On seeing the round stones paving the floor, the hoarse voice said, “Must be an old-timer.” It wouldn’t reach the ears of the three women. Fooling androids was quite an accomplishment. Naturally, there was a reason for its snide remark.
Even Nobles had their own personalities, and each of them had their own favorite “era.” Two styles of architecture from human history were favored by the Nobility. There were those who preferred the baroque architecture of the modern age, while others insisted on rococo style or nothing at all. Sixty percent of the Nobility fell into one of those two camps, twenty percent had varied tastes, and the remaining twenty percent liked the most ancient styles—to wit, the fortresses of medieval Europe, which were focused entirely on practical concerns and gave no thought at all to aesthetic matters.
While the main design naturally reflected the Nobility’s super science, the castle through which D strode had no walls or cathedral ceiling embellished with lavish murals, and illumination was provided by dishes of oil resting in recesses carved in the stone. There wasn’t even glass in the windows, but iron frames and heavy woven curtains kept the wind at bay. Instead of “simple,” “stark” might’ve been a better word to describe the place.
“Hurry,” Shyna said, raising her right hand when she came to the first corner. A crimson ring glittered on her third finger.
Though the stone pavement beneath his feet began to move, D showed no surprise.
The transportation system flowed along much
like the waters of a canal would. The flow rose vertically up a wall. The force of gravity shifted accordingly, and D continued right up the wall. They were traveling at quite a good speed—over a hundred and twenty miles per hour.
In less than a minute’s time, they came to a wooden door, the surface of which had been scorched black. Taking the brass communication tube from beside the door in hand, Shyna announced, “I have a guest with me.”
“Enter,” the voice of a man of advanced years replied without a moent’s hesitation, sounding somewhat melancholy.
Shyna took hold of the brass door knob.
At that point, D was looking down at the blurry streaks of black that stretched from the sides of the door. There were two of them. Both of them seemed to reach all the way back down the corridor.
The door opened.
It was a large room. Some might even call it vast. Even D, with eyes that could see as well in pitch blackness as in broad daylight, took a little while to make out the figure who stood before an enormous stone desk that was set in the center of the room.
He was a towering figure, wearing a long, long cape of the fur of the sacred fire beast, and in his right hand he held a black cane with a golden handle. His crown was of the very simple spiked style, fashioned from a silvery, nearly indestructible metal and, oddly enough, devoid of so much as a single jewel. Though it was a tad comical in appearance, it didn’t make him look like a jester at all.

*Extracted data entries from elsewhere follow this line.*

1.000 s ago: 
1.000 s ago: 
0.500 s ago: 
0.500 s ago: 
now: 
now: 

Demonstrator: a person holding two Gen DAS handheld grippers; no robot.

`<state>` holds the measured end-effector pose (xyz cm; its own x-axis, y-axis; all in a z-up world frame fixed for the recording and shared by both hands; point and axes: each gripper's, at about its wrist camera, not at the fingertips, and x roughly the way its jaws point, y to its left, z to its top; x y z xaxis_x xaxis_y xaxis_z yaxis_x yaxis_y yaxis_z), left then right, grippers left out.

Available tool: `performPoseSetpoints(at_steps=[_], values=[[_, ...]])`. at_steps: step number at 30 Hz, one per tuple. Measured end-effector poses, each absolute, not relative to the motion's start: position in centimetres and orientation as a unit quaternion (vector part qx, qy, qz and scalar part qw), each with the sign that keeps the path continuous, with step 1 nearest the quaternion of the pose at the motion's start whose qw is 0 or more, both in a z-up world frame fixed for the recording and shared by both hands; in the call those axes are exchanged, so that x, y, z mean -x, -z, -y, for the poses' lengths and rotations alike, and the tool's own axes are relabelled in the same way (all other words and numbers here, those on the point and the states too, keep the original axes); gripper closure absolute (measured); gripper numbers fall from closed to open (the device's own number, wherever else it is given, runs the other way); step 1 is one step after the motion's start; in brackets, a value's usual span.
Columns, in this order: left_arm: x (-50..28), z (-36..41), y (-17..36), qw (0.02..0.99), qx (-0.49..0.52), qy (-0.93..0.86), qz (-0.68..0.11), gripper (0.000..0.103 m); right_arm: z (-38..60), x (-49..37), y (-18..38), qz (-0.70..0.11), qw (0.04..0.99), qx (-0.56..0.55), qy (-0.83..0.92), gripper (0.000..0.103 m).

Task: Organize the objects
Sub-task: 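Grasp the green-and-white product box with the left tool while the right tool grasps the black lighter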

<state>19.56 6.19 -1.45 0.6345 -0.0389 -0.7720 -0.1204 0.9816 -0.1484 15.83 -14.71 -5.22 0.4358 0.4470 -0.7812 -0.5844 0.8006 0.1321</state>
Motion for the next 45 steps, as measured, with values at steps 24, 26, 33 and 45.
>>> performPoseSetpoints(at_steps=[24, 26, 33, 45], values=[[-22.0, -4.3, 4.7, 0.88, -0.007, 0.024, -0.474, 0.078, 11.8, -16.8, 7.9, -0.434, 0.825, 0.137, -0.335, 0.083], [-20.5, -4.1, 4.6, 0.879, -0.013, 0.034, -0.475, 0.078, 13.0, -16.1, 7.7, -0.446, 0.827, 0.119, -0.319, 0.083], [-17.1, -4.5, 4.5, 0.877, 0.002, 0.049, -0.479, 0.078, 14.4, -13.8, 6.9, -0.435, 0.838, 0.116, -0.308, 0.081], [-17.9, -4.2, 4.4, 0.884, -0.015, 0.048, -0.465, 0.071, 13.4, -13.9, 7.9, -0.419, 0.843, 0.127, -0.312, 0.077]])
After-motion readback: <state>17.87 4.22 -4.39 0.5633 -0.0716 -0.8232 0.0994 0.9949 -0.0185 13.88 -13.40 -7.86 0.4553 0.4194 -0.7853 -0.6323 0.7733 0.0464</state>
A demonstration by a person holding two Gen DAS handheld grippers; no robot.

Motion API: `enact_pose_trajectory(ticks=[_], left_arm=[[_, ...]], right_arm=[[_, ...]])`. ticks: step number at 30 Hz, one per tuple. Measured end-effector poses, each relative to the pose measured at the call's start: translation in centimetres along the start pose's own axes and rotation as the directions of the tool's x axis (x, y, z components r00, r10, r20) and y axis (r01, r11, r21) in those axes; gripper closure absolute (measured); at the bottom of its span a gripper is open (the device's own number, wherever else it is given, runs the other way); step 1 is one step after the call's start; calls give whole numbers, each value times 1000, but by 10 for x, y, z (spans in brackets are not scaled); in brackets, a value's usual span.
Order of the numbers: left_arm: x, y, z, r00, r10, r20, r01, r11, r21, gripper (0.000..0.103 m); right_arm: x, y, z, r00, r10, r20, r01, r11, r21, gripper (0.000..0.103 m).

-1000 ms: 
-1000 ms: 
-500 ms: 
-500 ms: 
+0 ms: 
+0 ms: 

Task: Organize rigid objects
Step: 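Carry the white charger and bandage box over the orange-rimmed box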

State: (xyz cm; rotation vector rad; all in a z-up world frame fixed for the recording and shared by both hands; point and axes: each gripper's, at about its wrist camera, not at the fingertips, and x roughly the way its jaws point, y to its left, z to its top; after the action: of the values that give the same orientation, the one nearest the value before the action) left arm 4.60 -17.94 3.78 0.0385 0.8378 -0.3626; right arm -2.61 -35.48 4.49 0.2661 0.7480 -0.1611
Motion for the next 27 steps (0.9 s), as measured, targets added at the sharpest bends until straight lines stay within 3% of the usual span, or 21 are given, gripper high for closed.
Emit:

“D, is it?” he said, his voice low but seeming to reverberate through the vast chamber. “So good of you to come. I am Duke Julius Van Doren. Sirene told me about you. She left a note relating exactly what she was thinking before she headed out to meet you.”
“And you didn’t stop her?”
“This is the act of a woman who stood by me for a century without once complaining. No one had a right to criticize her. Myself included.”
“Then you must know what brings me here, right?”
“Of course. For your information, you need not heed Sirene’s wishes. Worry not about the human invaders. I shall be happy to settle with you here and now.”